The workspace follows a strict star dependency pattern:

         wzp-proto (hub)
        /    |    \    \
  wzp-codec  wzp-fec  wzp-crypto  wzp-transport
        \    |    /    /
         wzp-relay
         wzp-client
         wzp-web

• wzp-proto defines all trait interfaces and wire format types
• Each "leaf" crate (codec, fec, crypto, transport) depends only on wzp-proto
• No leaf crate depends on another leaf crate
• Integration crates (relay, client, web) depend on all leaves

This enables:

1. Parallel development: 5 agents/developers can work on 5 crates simultaneously with zero merge conflicts
2. Independent testing: Each crate has comprehensive tests that run without requiring other implementations
3. Pluggability: Any implementation can be swapped (e.g., replace RaptorQ with Reed-Solomon) by implementing the same trait
4. Fast compilation: Changes to one leaf only recompile that leaf and the integration crates, not other leaves

Jitter Buffer Trade-offs

The jitter buffer must balance two competing goals:

Lower latency (smaller buffer):

• Better conversational interactivity
• Less memory usage
• But more vulnerable to jitter and reordering

Higher quality (larger buffer):

• More time to receive out-of-order packets
• More time for FEC recovery (repair packets may arrive after source packets)
• But adds perceptible delay to the conversation

The default configuration:

• Target: 10 packets (200ms) for the client, 50 packets (1s) for the relay
• Minimum: 3 packets (60ms) before playout begins (client), 25 packets (500ms) for relay
• Maximum: 250 packets (5s) absolute cap

The relay uses a deeper buffer because it needs to absorb jitter from the lossy inter-relay link.

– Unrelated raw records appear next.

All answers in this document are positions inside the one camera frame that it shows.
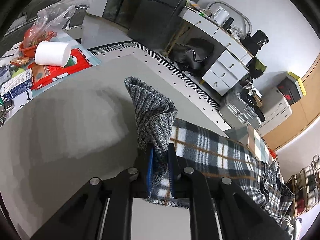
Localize dark grey refrigerator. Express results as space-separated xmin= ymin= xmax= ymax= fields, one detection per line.
xmin=128 ymin=0 xmax=185 ymax=50

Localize white tall cabinet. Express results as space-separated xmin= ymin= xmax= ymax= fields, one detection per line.
xmin=257 ymin=87 xmax=292 ymax=137

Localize black bag under desk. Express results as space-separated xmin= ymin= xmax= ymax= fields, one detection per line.
xmin=168 ymin=38 xmax=215 ymax=76

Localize oval mirror on desk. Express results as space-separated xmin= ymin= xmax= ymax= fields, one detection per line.
xmin=206 ymin=0 xmax=253 ymax=35

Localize checked bed sheet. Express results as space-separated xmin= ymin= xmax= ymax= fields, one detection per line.
xmin=225 ymin=126 xmax=274 ymax=164

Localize red plastic bowl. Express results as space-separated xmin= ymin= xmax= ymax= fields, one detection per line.
xmin=18 ymin=31 xmax=57 ymax=59

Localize silver aluminium suitcase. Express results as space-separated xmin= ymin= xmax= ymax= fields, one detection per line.
xmin=219 ymin=87 xmax=262 ymax=128

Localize black shoe box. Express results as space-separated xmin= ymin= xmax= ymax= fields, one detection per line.
xmin=277 ymin=77 xmax=301 ymax=105

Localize yellow shoe box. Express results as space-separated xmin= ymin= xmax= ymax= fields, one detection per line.
xmin=287 ymin=72 xmax=306 ymax=97

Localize red printed package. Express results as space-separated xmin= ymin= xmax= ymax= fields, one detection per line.
xmin=28 ymin=48 xmax=93 ymax=90

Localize white electric kettle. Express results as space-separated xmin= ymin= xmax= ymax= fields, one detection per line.
xmin=212 ymin=6 xmax=229 ymax=25

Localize clear plastic bag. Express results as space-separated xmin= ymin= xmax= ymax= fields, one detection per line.
xmin=23 ymin=3 xmax=75 ymax=47

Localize plaid fleece knit cardigan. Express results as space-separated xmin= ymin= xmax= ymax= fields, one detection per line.
xmin=124 ymin=76 xmax=295 ymax=224

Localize white toilet paper roll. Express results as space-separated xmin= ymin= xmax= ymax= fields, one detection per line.
xmin=35 ymin=41 xmax=71 ymax=67

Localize white drawer desk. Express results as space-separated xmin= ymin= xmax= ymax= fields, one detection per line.
xmin=179 ymin=7 xmax=253 ymax=96

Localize black bucket hat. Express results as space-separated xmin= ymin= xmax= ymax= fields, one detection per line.
xmin=241 ymin=30 xmax=269 ymax=56

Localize shoe rack with shoes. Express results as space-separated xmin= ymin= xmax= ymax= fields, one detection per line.
xmin=285 ymin=155 xmax=319 ymax=217

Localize wooden door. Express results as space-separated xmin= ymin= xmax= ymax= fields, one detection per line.
xmin=263 ymin=57 xmax=320 ymax=151

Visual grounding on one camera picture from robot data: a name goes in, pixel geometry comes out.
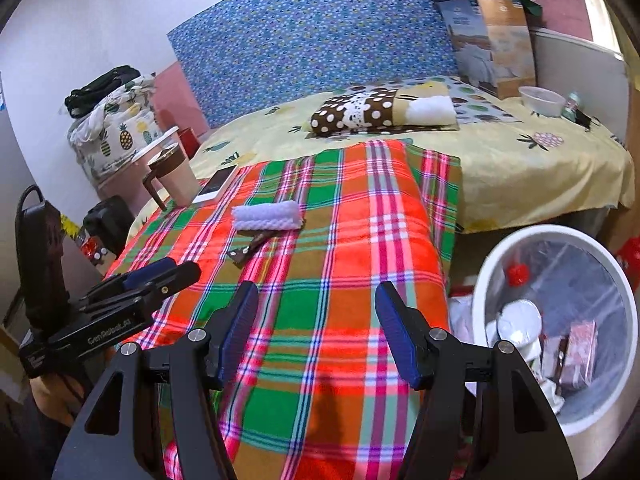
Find small green bottle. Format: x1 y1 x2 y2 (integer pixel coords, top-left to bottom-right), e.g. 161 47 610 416
561 92 582 122

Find yellow pineapple bed sheet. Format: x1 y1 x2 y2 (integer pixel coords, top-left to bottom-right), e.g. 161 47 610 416
124 75 637 233

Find white yogurt bottle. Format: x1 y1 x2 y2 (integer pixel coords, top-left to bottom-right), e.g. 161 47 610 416
496 299 542 354

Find pineapple print fabric bundle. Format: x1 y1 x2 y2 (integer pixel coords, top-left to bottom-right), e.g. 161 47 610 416
67 75 164 185

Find black floor object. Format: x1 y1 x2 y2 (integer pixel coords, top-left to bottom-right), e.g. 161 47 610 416
82 195 134 256

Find clear bottle red cap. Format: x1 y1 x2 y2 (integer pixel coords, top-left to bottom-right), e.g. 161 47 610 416
504 263 530 288

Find white smartphone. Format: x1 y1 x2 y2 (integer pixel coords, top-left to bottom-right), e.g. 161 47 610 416
192 165 239 205

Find blue floral headboard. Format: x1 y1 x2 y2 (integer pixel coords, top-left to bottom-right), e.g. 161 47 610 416
168 0 457 127

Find black bag on bundle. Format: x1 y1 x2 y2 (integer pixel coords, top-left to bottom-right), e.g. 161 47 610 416
64 65 141 119

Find red strawberry milk carton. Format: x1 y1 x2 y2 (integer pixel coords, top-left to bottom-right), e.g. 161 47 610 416
541 320 598 391

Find white trash bin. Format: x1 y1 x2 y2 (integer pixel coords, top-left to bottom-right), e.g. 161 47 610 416
472 224 638 478

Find white plastic bowl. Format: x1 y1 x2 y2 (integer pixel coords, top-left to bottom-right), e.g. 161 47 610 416
518 86 566 117

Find beige mug brown handle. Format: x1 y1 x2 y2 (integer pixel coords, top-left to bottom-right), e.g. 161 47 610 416
142 142 201 211

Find red toy items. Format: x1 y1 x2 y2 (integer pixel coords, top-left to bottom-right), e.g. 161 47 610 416
80 236 110 266

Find brown polka dot pillow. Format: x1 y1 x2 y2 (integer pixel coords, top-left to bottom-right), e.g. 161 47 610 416
308 81 458 136

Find plaid red green blanket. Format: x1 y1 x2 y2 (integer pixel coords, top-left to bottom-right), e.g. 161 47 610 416
112 139 462 479

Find dark snack wrapper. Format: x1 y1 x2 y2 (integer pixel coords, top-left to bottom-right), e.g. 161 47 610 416
227 230 276 268

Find cardboard bedding box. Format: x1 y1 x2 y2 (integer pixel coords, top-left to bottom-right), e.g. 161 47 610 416
431 0 542 99

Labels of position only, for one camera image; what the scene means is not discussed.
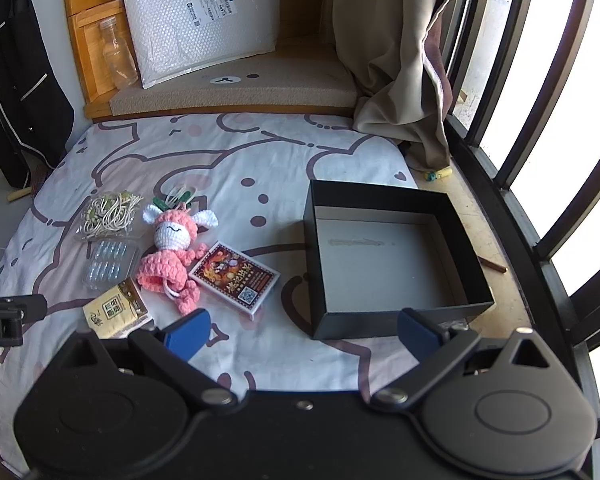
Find pink crochet bunny doll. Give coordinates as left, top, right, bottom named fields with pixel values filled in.
left=135, top=204, right=218, bottom=315

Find brown tea sachet packet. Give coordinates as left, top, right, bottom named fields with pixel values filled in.
left=83, top=278, right=154, bottom=339

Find red playing card box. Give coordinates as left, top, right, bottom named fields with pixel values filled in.
left=188, top=242, right=279, bottom=320

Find clear capsule blister pack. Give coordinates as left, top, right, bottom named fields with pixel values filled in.
left=83, top=238, right=138, bottom=292

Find green clip white cord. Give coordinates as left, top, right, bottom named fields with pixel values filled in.
left=151, top=184, right=199, bottom=209

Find bagged cream cord flowers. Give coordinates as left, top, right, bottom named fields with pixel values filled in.
left=74, top=191, right=144, bottom=240

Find black open gift box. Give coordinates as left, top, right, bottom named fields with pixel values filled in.
left=303, top=180, right=494, bottom=340

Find brown pen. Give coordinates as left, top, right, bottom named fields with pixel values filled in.
left=478, top=256, right=507, bottom=274

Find green yellow small toy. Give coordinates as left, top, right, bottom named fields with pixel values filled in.
left=425, top=167, right=453, bottom=182

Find patterned white bed sheet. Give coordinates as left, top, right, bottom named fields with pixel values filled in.
left=0, top=114, right=416, bottom=474

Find black jacket white piping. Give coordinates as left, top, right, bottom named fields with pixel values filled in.
left=0, top=0, right=74, bottom=188

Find brown bear cushion mat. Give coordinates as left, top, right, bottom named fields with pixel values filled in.
left=109, top=51, right=358, bottom=116

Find clear plastic bottle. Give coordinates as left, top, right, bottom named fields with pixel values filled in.
left=99, top=16, right=138, bottom=90

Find white bubble mailer package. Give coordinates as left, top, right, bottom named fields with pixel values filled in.
left=123, top=0, right=279, bottom=89

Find beige curtain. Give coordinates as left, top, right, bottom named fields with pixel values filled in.
left=332, top=0, right=452, bottom=170

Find wooden headboard shelf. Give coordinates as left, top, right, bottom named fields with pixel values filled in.
left=65, top=0, right=330, bottom=122

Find wooden handled brush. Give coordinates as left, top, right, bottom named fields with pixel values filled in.
left=6, top=186, right=32, bottom=203

The client uses a shallower buffer for lower latency since it is on the last hop.

Known issue: The current jitter buffer does not adapt its depth based on observed jitter. It uses sequence-number ordering only, without timestamp-based playout scheduling. This can lead to drift during long calls, as observed in echo tests.

Browser Audio: AudioWorklet vs ScriptProcessorNode

The web bridge (crates/wzp-web/static/) uses AudioWorklet as the primary audio I/O mechanism, with ScriptProcessorNode as a fallback.

AudioWorklet (preferred):

• Runs on a dedicated audio rendering thread
• Lower latency (no main-thread round-trip)
• Consistent 128-sample callback timing
• Supported in Chrome 66+, Firefox 76+, Safari 14.1+

ScriptProcessorNode (fallback):

• Runs on the main thread via onaudioprocess callback
• Higher latency, potential glitches from main-thread GC pauses
• Deprecated by the Web Audio specification
• Used when AudioWorklet is not available

Both paths accumulate Float32 samples into 960-sample (20ms) Int16 frames before sending via WebSocket, matching the WZP codec frame size.

Playback uses an AudioWorklet with a ring buffer capped at 200ms (9600 samples at 48 kHz). When the buffer exceeds this limit, old samples are dropped to prevent unbounded drift. The fallback path uses scheduled AudioBufferSourceNode instances.

Room Mode: SFU vs MCU Trade-offs

WarzonePhone implements an SFU (Selective Forwarding Unit) architecture:

SFU (implemented):

• Relay forwards each participant's packets to all other participants unchanged
• No transcoding -- the relay never decodes or re-encodes audio
• O(N) bandwidth at the relay for N participants (each packet is sent N-1 times)
• Each client receives separate streams from each other participant
• Client must mix/decode multiple streams locally
• Lower relay CPU usage (no transcoding)
• End-to-end encryption is preserved (relay never sees plaintext)

MCU (not implemented, for comparison):

• Relay would decode all streams, mix them, and re-encode a single combined stream
• O(1) bandwidth to each client (receives one mixed stream)
• Requires the relay to have codec keys (breaks E2E encryption)
• Higher relay CPU (decoding N streams + mixing + re-encoding)
• Audio quality loss from re-encoding

The SFU choice is driven by the E2E encryption requirement: since relays never have access to the audio codec keys, they cannot decode, mix, or re-encode. The current room implementation in crates/wzp-relay/src/room.rs forwards received datagrams to all other participants in the room with best-effort delivery -- if one send fails, the relay continues to the next participant.